There have been at least 110 mass shootings since January 2009, roughly one to two shootings each month for the past six years. Women were more likely to be victims of the tragedies.
The statistics are part of a new report released by Everytown for Gun Safety, as Aurora, Colo., marks two years since the movie-theater massacre there. Just this month, a gunman opened fire in a suburb of Houston, Texas, killing two parents and four of their children.
Women comprised 14% of total gun homicide victims and 51% of mass shooting casualties, according to the study. Previous research recently published by Everytown showed that American women were 11 times more likely to be murdered with a gun than women in any other developed country.
The group, backed by former New York Mayor Michael Bloomberg, used FBI and media reports to analyze mass shootings in the country from January 2009 to July 2014. Researchers adopted the FBI’s definition of “mass shooting,” which categorizes each event as “a number of murders (four or more) occurring during the same incident.”
Among other discoveries, researchers disclosed that domestic violence influenced 57% of the incidents, when the shooter killed a current or former family member or partner. At least 42% of the mass shooters possessed their guns illegally, meaning they were felons, domestic abuse offenders, or otherwise restricted from possessing firearms, according to the analysis.
News stories often focus on a shooter’s mental health status.
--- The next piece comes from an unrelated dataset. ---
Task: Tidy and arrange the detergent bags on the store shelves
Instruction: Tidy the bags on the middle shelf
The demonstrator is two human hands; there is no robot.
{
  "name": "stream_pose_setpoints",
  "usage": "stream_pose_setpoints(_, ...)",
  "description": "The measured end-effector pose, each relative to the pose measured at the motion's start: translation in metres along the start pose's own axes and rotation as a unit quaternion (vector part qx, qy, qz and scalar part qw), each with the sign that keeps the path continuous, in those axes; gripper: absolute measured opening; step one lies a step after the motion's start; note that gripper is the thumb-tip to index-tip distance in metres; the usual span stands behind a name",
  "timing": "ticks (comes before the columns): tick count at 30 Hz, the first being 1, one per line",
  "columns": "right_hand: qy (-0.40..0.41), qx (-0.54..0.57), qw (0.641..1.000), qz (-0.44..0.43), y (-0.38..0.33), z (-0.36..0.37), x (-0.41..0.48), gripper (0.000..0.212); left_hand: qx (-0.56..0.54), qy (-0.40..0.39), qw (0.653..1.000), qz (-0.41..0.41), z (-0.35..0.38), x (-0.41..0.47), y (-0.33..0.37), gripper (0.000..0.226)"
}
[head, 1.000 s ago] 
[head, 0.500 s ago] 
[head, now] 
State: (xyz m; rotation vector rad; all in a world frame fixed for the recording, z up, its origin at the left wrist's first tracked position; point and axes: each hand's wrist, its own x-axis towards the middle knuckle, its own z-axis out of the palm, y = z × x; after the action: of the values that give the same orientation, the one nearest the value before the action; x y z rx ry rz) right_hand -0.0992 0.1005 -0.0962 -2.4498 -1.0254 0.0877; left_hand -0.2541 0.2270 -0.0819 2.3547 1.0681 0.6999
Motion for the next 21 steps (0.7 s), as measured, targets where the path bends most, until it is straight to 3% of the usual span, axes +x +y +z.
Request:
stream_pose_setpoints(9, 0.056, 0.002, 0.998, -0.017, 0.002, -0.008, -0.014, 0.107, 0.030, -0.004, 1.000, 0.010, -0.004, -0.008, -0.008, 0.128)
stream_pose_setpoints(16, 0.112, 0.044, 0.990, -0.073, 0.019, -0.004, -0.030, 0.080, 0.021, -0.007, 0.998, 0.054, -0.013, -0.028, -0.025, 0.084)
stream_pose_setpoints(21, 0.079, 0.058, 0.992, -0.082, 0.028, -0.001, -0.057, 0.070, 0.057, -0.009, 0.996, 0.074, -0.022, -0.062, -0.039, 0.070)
But the leaders of the study found that a minority — 11% — of perpetrators demonstrated signs of illness before the tragedy. The mass shooter’s age, on average, was 34.
Perpetrators who used high-capacity magazines, or assault weapons likely equipped with the ammunition, shot 156% more people, resulting in 63% more deaths, than in events without the involvement of such weapons. Magazines that can hold more than 10 rounds of ammunition are generally considered “large capacity”; some magazines can hold up to 100 rounds. High-capacity magazines are banned in eight states and the District of Columbia. In a controversial move, New Jersey Gov. Chris Christie earlier this month vetoed a gun control bill that would have banned magazines with more than 10 rounds of ammunition.
Less than one in six incidents — or 14% — took place in public spaces where firearms were not permitted, a figure that opposes the gun lobby’s claim that “gun-free zones” enable mass violence.
Everytown released the analysis just days before the two-year mark of when suspected gunman James Holmes killed 12 individuals and left scores wounded in a crowded Aurora movie theater during a midnight screening of “The Dark Knight Rises” on July 20, 2012.